Exposure of homeothermic animals to low environmental temperature is associated with oxidative stress in several body tissues. Because cold exposure induces a condition of functional hyperthyroidism, the observation that tissue oxidative stress also happens in experimental hyperthyroidism, induced by 3,5,3'-triiodothyronine (T-3) treatment, suggests that this hormone is responsible for the oxidative damage found in tissues from cold-exposed animals. Examination of T-3-responsive tissues, such as brown adipose tissue ( BAT) and liver, shows that changes in factors favoring oxidative modifications are similar in experimental and functional hyperthyroidism. However, differences are also apparent, likely due to the action of physiological regulators, such as noradrenaline and thyroxine, whose levels are different in cold-exposed and T-3-treated animals. To date, there is evidence that biochemical changes underlying the thermogenic response to cold as well as those leading to oxidative stress require a synergism between T-3- and noradrenaline-generated signals. Conversely, available results suggest that thyroxine (T-4) supplies a direct contribution to cold-induced BAT oxidative damage, but contributes to the liver response only as a T3 precursor.
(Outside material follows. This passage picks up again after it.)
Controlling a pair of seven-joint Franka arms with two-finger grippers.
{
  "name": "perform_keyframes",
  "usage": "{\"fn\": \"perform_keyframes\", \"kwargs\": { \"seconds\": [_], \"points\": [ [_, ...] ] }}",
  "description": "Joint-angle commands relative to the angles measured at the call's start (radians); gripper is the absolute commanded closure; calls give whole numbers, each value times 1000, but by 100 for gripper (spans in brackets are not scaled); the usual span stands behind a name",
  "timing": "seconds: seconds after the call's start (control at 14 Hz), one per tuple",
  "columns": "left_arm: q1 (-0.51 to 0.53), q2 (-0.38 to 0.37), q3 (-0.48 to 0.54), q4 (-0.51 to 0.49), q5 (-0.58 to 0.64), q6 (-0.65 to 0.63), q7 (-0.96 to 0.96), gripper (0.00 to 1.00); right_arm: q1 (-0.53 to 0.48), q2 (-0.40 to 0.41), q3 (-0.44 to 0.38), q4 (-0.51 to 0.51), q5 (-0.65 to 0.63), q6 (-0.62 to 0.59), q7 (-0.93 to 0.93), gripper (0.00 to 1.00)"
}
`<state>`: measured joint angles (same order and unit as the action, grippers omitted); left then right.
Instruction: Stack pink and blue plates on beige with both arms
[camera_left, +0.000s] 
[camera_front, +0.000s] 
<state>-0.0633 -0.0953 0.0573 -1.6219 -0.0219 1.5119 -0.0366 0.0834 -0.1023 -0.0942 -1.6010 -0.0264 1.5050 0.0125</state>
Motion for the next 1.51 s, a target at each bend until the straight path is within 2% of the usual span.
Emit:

机译:使等温动物暴露于低环境温度与几种身体组织中的氧化应激有关。由于冷暴露会诱发功能性甲状腺功能亢进症,因此观察到在3,5,3'-triiodothyronine(T-3)处理引起的实验性甲状腺功能亢进症中也会发生组织氧化应激,这表明这种激素是造成氧化损伤的原因。在来自冷暴露动物的组织中。对T-3-应答组织(例如棕色脂肪组织(BAT)和肝脏)的检查表明,有利于氧化修饰的因子的变化在实验性和功能性甲状腺功能亢进症中相似。但是,差异也很明显,这可能是由于生理调节剂(例如去甲肾上腺素和甲状腺素)的作用所致,它们在冷暴露和经T-3处理的动物中的水平有所不同。迄今为止,有证据表明,对寒冷的致热反应以及导致氧化应激的潜在生化变化需要T-3-和去甲肾上腺素生成的信号之间具有协同作用。相反,可用的结果表明,甲状腺素(T-4)对冷诱导的BAT氧化损伤提供了直接的贡献,但仅作为T3前体参与了肝脏的反应。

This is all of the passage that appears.